» **Source data**

*** Begin section ***

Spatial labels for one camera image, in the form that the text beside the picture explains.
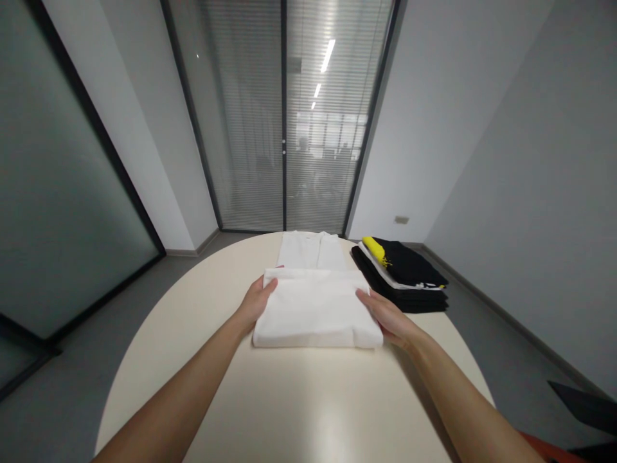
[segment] glass door
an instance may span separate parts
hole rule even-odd
[[[390,0],[287,1],[287,227],[344,232]]]
[[[222,230],[343,234],[399,0],[161,0]]]
[[[165,251],[43,4],[0,8],[6,381]]]

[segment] folded white shirt
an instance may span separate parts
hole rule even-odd
[[[284,232],[276,265],[285,268],[347,270],[339,237],[325,231]]]
[[[390,287],[394,289],[421,289],[423,291],[441,291],[442,290],[440,287],[435,286],[435,285],[427,286],[421,283],[416,286],[409,286],[409,285],[404,285],[404,284],[397,282],[388,273],[388,270],[386,270],[384,266],[377,261],[373,253],[366,248],[366,246],[364,245],[362,241],[358,243],[358,246],[360,247],[362,252],[368,257],[368,260],[371,261],[371,263],[373,264],[373,267],[375,267],[379,275],[381,275],[381,277],[386,281],[386,283],[390,285]]]
[[[381,346],[377,322],[355,295],[368,292],[360,271],[266,269],[264,285],[278,278],[253,333],[255,347]]]

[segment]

*** End section ***

» **Activity**
In transcribing the lines above, omit the images and keep all else exact.

» **Reply**
Spatial labels for one camera image, in the form that the text beside the picture explains.
[segment] glass door
an instance may span separate parts
hole rule even-odd
[[[390,0],[287,1],[287,227],[344,232]]]
[[[222,230],[343,234],[399,0],[161,0]]]
[[[165,251],[43,4],[0,8],[6,381]]]

[segment] folded white shirt
an instance may span separate parts
hole rule even-odd
[[[284,232],[276,265],[285,268],[347,270],[339,237],[325,231]]]
[[[390,287],[394,289],[421,289],[423,291],[441,291],[442,290],[440,287],[435,286],[435,285],[427,286],[421,283],[416,286],[409,286],[409,285],[404,285],[404,284],[397,282],[388,273],[388,270],[386,270],[384,266],[377,261],[373,253],[366,248],[366,246],[364,245],[362,241],[358,243],[358,246],[360,247],[362,252],[368,257],[368,260],[371,261],[371,263],[373,264],[373,267],[375,267],[379,275],[381,275],[381,277],[386,281],[386,283],[390,285]]]
[[[381,346],[377,322],[355,295],[368,292],[360,271],[266,269],[264,285],[278,278],[253,333],[255,347]]]

[segment]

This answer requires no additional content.